When I was a boy and we'd moved back to Plymouth from Singapore in the 1960's, my dad found two items in our new home while digging in the garden. One was a coin and the other was a military badge. The coin was encrusted with years of dirt but, after a lot of cleaning, I could see two heads on it which turned out to belong to William and Mary who reigned together in the late 1600's. The coin was a halfpenny and had amazingly lain in the ground for 300 years. The cap badge that was also found belonged to the Manchester Regiment but I've never been able to accurately date it. I always supposed that it was dropped by a soldier stationed at the nearby Knowle Battery. Nothing else was found and in the late 1970's, two crazes took off. One was skate boarding and the other was metal detecting. I would have probably been a lot cooler getting a skateboard but instead I went to Dixons and bought a metal detector (this was after unsuccessfully trying to build my own!).
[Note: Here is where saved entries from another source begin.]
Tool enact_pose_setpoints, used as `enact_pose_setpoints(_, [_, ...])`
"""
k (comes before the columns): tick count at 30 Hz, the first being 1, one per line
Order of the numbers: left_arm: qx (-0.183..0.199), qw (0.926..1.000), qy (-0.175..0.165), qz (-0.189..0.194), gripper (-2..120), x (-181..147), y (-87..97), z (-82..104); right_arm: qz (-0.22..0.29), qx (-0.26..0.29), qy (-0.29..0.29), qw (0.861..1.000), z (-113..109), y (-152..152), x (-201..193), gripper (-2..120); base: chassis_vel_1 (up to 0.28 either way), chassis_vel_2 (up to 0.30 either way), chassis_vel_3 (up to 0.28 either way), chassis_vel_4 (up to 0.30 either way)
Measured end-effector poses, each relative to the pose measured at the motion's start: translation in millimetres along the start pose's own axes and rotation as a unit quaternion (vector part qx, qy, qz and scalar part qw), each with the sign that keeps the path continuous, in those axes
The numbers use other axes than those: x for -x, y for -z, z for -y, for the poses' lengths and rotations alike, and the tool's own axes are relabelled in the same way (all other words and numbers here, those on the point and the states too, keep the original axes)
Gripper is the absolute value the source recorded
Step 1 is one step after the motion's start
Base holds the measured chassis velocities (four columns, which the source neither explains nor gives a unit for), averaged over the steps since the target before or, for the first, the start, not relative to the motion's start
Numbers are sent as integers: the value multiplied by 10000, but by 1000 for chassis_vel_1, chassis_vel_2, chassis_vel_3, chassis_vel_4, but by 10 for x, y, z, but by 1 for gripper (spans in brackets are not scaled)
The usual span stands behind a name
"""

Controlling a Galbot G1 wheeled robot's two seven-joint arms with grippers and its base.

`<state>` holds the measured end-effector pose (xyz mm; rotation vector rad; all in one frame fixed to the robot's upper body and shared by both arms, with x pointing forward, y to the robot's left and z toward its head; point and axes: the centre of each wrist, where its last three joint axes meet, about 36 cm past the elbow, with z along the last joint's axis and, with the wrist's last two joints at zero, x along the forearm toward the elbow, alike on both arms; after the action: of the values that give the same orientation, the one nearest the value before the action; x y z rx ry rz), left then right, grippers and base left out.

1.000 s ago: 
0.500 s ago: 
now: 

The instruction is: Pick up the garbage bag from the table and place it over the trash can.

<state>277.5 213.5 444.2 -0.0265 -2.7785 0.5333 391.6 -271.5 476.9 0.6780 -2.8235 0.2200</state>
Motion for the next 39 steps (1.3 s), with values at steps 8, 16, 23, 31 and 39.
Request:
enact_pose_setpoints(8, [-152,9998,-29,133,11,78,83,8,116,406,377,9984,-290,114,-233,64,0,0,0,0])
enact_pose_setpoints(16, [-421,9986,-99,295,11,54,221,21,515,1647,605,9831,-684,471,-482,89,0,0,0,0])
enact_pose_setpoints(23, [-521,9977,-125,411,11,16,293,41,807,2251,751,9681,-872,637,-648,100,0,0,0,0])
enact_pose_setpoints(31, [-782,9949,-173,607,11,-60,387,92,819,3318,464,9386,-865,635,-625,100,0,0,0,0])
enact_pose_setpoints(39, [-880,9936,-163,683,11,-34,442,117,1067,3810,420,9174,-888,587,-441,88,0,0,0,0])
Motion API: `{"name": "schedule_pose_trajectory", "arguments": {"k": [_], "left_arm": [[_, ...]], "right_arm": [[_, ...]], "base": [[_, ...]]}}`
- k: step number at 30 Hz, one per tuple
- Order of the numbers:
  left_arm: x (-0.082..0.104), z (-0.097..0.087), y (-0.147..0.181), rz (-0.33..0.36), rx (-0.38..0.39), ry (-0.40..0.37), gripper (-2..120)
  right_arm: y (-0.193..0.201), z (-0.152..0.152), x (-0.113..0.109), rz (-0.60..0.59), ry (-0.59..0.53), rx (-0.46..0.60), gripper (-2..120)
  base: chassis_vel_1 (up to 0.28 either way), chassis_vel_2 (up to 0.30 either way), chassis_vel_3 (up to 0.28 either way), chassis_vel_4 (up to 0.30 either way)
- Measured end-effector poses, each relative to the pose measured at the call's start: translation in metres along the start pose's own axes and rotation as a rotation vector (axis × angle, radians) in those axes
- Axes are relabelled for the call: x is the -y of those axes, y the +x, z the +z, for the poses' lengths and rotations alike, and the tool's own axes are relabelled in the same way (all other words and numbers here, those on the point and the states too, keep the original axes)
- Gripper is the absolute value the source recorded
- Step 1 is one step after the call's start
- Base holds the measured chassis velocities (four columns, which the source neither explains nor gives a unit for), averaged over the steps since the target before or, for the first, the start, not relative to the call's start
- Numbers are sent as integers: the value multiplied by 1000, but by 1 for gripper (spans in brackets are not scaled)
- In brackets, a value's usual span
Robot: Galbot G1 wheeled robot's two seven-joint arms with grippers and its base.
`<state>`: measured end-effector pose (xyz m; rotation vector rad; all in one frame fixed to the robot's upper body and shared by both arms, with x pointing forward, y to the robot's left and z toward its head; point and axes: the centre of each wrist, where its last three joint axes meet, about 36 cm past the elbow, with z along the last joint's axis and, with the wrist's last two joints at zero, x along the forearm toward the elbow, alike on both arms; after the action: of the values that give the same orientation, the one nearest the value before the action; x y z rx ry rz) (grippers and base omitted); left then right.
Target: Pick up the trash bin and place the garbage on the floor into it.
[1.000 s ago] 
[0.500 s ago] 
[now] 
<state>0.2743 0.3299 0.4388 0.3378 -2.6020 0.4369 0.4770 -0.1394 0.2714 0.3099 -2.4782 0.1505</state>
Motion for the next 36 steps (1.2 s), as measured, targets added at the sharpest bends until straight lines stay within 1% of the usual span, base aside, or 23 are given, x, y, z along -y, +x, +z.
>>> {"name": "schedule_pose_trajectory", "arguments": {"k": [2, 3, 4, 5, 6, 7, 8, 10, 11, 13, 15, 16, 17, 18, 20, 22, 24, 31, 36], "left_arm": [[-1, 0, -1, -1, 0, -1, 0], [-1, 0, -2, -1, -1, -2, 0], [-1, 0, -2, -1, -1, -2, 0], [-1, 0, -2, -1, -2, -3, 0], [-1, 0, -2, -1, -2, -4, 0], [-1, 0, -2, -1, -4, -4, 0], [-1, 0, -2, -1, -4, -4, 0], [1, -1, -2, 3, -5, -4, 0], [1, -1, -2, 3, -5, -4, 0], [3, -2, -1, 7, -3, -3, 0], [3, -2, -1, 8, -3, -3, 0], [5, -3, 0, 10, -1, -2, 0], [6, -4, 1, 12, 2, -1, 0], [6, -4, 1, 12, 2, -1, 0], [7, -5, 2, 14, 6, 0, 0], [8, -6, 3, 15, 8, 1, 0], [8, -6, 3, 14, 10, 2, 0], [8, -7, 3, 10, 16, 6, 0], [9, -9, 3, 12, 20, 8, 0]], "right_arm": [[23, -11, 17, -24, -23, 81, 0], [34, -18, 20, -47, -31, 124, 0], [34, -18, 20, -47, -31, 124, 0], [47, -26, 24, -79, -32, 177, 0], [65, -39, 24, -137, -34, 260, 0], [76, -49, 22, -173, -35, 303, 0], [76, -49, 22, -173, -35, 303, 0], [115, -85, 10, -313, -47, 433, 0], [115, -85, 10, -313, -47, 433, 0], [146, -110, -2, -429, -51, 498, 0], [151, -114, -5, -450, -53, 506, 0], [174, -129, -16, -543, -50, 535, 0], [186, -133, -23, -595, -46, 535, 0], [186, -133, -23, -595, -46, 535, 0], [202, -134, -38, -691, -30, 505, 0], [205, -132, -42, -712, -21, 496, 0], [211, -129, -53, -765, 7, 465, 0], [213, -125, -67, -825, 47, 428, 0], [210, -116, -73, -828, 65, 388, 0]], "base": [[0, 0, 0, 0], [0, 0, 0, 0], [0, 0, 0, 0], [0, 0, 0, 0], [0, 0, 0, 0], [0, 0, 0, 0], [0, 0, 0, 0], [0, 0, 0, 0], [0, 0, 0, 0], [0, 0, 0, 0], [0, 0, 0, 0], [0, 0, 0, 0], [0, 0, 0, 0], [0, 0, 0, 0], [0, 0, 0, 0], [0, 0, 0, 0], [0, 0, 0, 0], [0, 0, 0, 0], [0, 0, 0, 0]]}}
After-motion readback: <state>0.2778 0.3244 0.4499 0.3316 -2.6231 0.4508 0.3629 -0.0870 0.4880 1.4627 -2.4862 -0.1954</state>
I think they were £19.99 which seemed a fortune at the time. I'm sure that other coins must have remained buried in the garden but I never found any of them. Searches of the area only revealed coins from the early 1900's while people told me that they had discovered coins hundreds of years old and even found Roman coins nearby. After finding endless junk, the hobby eventually became very boring and the metal detector lay in a cupboard for many months. I remember two things that I found with the metal detector that I would have rather not come across. One was an incendiary bomb and the other was an animal trap that I very nearly put my arm in (it was covered in leaves). One year later and I had a box of pre-decimal coins, bullet shells, a few military buttons and other things that I didn't have a clue what they were. Eventually, I gave it all to my nephew.
I don't know what happened to the metal detector but it disappeared sometime in the early 1980's.
A few years ago, I bought another metal detector off Ebay. Amazingly, it's lay in the cellar ever since! There are reports nearly every week of amazing finds, some of them quite local, and there's always that temptation to dig it out and to go exploring. I doubt I ever will though!